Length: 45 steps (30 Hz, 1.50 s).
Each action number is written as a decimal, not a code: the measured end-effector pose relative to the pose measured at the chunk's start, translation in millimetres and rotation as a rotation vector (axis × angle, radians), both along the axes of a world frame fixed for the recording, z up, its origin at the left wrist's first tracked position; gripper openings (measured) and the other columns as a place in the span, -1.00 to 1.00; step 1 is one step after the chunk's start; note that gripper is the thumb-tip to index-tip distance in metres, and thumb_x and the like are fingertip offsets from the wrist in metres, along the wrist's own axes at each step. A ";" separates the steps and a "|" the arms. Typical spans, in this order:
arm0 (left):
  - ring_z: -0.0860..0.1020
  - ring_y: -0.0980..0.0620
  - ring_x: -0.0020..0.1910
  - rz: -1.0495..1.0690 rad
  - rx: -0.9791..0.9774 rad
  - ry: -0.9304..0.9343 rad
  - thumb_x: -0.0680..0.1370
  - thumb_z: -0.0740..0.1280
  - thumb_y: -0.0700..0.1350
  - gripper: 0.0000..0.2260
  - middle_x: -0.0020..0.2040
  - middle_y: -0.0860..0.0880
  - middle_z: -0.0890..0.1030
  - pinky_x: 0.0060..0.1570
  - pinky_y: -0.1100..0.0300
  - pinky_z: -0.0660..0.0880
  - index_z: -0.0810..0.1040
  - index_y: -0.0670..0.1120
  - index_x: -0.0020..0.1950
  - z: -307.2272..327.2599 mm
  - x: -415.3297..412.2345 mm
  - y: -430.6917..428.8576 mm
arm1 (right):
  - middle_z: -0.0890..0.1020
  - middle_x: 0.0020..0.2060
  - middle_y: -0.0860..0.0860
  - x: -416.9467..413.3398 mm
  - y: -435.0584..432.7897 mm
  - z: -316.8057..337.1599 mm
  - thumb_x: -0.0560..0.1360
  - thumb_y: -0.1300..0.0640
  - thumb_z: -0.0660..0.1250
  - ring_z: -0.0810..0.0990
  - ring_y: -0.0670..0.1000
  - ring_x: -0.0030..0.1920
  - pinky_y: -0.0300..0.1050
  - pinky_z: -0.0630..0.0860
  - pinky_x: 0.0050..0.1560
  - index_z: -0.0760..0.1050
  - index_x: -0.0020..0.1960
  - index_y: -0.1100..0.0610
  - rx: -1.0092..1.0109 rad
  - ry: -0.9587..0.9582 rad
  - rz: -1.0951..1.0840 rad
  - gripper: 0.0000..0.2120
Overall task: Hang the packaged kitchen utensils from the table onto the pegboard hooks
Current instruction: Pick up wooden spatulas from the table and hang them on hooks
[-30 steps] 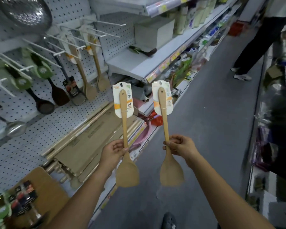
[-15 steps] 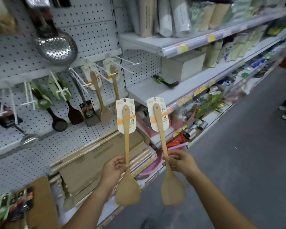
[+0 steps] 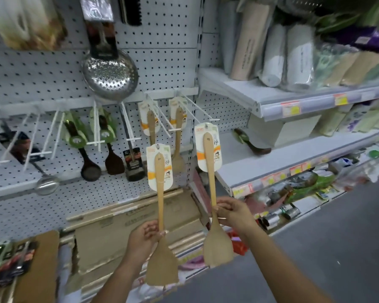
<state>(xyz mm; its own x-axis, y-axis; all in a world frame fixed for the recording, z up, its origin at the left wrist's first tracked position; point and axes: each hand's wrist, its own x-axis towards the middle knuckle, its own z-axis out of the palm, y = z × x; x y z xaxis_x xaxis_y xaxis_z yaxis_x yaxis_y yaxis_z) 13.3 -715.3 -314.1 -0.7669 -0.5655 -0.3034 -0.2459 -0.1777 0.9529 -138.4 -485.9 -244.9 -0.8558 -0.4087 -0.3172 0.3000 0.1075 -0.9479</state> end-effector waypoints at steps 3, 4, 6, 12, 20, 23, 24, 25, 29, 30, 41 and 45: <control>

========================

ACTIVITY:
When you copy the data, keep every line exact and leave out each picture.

SOLUTION BELOW:
Length: 45 steps (30 Hz, 1.50 s).
Each action number is written as a decimal, not a code: the measured end-effector pose relative to the pose measured at the chunk's start, translation in millimetres and rotation as a rotation vector (axis × angle, radians), both along the axes of a world frame fixed for the recording, z up, its origin at the left wrist's first tracked position; gripper openings (measured) and the other columns as a place in the span, -1.00 to 1.00; step 1 is one step after the chunk's start; note that gripper is the thumb-tip to index-tip distance in metres, and thumb_x and the like are fingertip offsets from the wrist in metres, along the wrist's own axes at each step. A ";" separates the steps and a "|" the arms. Typical spans, in this order:
arm0 (left):
  - ring_z: -0.0860..0.1020
  - ring_y: -0.0980..0.0620
  - ring_x: -0.0020..0.1910
  - rz: -1.0495..1.0690 rad
  - rx: -0.9791..0.9774 rad
  - ry: -0.9304..0.9343 rad
  - thumb_x: -0.0680..0.1370
  - thumb_z: -0.0740..0.1280
  - thumb_y: -0.0700..0.1350
  - gripper: 0.0000..0.2260
  - middle_x: -0.0020..0.2040
  - middle_y: -0.0860..0.0880
  - middle_z: -0.0890..0.1030
  - pinky_x: 0.0060..0.1570
  - pinky_y: -0.1100..0.0300
  - pinky_z: -0.0660..0.0880
  - index_z: -0.0810..0.1040
  - index_y: -0.0670..0.1120
  - index_x: -0.0020..0.1950
  - z: -307.2272..327.2599 mm
  - x: -415.3297..412.2345 mm
  - y: -430.6917..428.8576 mm
arm1 (right):
  - middle_z: -0.0890..0.1020
  - middle_x: 0.0020..0.2060
  - middle_y: -0.0860..0.0860
  - x: -416.9467..413.3398 mm
  - y: -435.0584..432.7897 mm
  - z: -316.8057..337.1599 mm
  - thumb_x: -0.0560..0.1360
  - thumb_y: -0.1300..0.0640
  - thumb_z: -0.0660..0.1250
  - ring_z: -0.0810..0.0990
  - ring_y: -0.0670..0.1000
  - ring_x: -0.0030..0.1920
  - pinky_y: -0.0300..0.1050
  - pinky_z: -0.0630..0.0860
  - pinky_x: 0.0050..0.1560
  - index_z: -0.0760..0.1050
  - index_x: -0.0020..0.1960
  - index_y: -0.1100..0.0610
  - rx: -1.0092..1.0109 rad
  - ry: -0.9587..0.9582 rad
  - rz: -1.0951..1.0840 rad
  - gripper: 0.0000..0.2120
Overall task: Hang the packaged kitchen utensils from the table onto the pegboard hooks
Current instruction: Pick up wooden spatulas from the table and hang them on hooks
[-30 steps] 
[-15 steps] 
[+0 steps] 
<state>(xyz mm; its own x-axis, y-axis; all in a world frame fixed for the recording, z up, its origin at the left wrist's first tracked position; point and axes: each hand's wrist, its own x-axis towards the middle knuckle, its own z-axis out of the palm, y = z × x; x y z xaxis_x xaxis_y xaxis_z yaxis_x yaxis_y yaxis_z) 13.3 -715.3 -314.1 -0.7669 -0.5655 -0.3034 -0.2459 -0.1777 0.9529 -138.4 -485.9 -244.9 -0.8558 -0.4087 -0.3172 0.3000 0.1075 -0.9479</state> end-effector waypoints at steps 3, 4, 6, 12, 20, 23, 24, 25, 29, 30, 41 and 45: <control>

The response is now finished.